Muchas tardes cierro pronto el taller y salgo a dar un paseo en bicicleta. Pedalear junto al Sena, explorar la ciudad y callejear por barrios desconocidos; es mi debilidad. En los lugares más insospechados descubro, escondidas, pequeñas tiendas de moda. Me detengo y las observo ensimismada mientras sueño despierta que mis diseños lucen en sus escaparates: “algún día”, me digo, “algún día”.
A última hora, con o sin paseo en bici, me siento en una terraza cerca de casa y me tomo un café au lait. Miro a la gente pasar. Me gusta observar sus ropas y complementos e intento adivinar, a través de ellos, su personalidad, su profesión y sus aficiones. Hoy priman las bottes de gomme, las gabardinas y los paraguas, moteados por gentileza del polvo en lluvia sahariano.

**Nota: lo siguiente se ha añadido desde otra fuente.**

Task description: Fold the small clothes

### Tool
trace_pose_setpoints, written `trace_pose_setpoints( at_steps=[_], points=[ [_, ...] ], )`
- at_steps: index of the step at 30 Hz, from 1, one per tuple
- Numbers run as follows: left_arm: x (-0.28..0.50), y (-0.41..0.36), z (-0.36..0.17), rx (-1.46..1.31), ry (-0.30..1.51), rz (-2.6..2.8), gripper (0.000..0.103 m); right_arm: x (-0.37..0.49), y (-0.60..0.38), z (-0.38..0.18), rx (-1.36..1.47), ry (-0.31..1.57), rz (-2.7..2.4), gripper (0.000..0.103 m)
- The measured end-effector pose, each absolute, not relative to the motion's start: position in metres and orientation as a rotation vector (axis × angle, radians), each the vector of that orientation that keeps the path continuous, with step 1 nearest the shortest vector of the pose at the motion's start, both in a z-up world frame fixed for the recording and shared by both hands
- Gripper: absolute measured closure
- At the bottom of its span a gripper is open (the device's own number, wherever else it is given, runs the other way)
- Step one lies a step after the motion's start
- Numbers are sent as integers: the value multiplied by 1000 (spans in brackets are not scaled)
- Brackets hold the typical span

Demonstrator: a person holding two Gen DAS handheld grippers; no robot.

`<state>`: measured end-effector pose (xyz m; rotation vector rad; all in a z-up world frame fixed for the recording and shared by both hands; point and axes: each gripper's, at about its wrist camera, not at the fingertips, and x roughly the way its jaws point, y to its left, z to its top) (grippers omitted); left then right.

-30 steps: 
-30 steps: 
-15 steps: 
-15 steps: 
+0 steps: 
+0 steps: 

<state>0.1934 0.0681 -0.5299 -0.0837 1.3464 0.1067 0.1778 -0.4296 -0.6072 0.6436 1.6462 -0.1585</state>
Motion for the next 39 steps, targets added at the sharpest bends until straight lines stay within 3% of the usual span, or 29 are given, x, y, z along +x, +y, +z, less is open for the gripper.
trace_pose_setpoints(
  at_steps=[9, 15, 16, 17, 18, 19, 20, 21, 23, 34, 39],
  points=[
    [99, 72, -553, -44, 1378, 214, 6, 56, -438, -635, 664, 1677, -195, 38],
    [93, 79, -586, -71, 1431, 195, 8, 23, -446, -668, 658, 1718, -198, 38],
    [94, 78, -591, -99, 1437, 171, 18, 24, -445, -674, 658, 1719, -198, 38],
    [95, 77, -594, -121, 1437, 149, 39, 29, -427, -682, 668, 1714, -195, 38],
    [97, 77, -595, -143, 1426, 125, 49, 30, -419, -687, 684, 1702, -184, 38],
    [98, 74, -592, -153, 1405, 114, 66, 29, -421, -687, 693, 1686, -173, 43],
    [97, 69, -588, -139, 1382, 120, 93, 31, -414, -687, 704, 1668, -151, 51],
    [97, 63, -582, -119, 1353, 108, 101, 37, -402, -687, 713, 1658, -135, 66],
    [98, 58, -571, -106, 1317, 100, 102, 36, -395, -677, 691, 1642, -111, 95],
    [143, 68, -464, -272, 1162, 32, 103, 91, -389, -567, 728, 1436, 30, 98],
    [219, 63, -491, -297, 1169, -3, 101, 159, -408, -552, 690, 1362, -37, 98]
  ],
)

Casi todos los días a la misma hora pasa por aquí un chico muy interesante. No se puede decir que sea guapo, pero tiene algo especial. Hasta tal punto que, de alguna forma, se ha convertido en mi maniquí particular imaginario. De hecho, la nueva colección masculina para este otoño-invierno la he diseñado pensando en él. Me divierto vistiéndole y desvistiéndole. Probándole conjuntos y distintas combinaciones de colores, zapatos, cinturones de leopardo, sombreros, gorros y bufandas. Si supiera que tengo un armario sólo para él…
Volviendo a mi café medio vacío, me pregunto si habré ingerido ya aquella partícula viajera. Y mientras discurro sobre algo tan poco trascendental como eso, le veo avanzar a lo lejos. Como siempre, me pongo nerviosa, me siento colorada. Me escondo detrás de una novela y le observo sin perderme el más mínimo detalle. A medida que se acerca percibo que algo a mi alrededor llama su atención. Cuánto más se aproxima más segura estoy de que es a mí a quién mira. El corazón se me va a salir del pecho, las hojas de mi libro han empezado a temblar y me ha entrado tal sofoco, que mi cuerpo se pondrá a arder en cualquier momento.
Con semblante tranquilo, ajeno a mis sensaciones, ha llegado hasta mí y se ha parado a la altura de mi mesa. Me ha mirado fijamente unos segundos, durante los cuales no he sido capaz de reaccionar, y finalmente ha exclamado: “Excusez-moi, mademoiselle, una curiosidad: hoy sus ojos tiran algo más a ocre, exactamente una gota más.”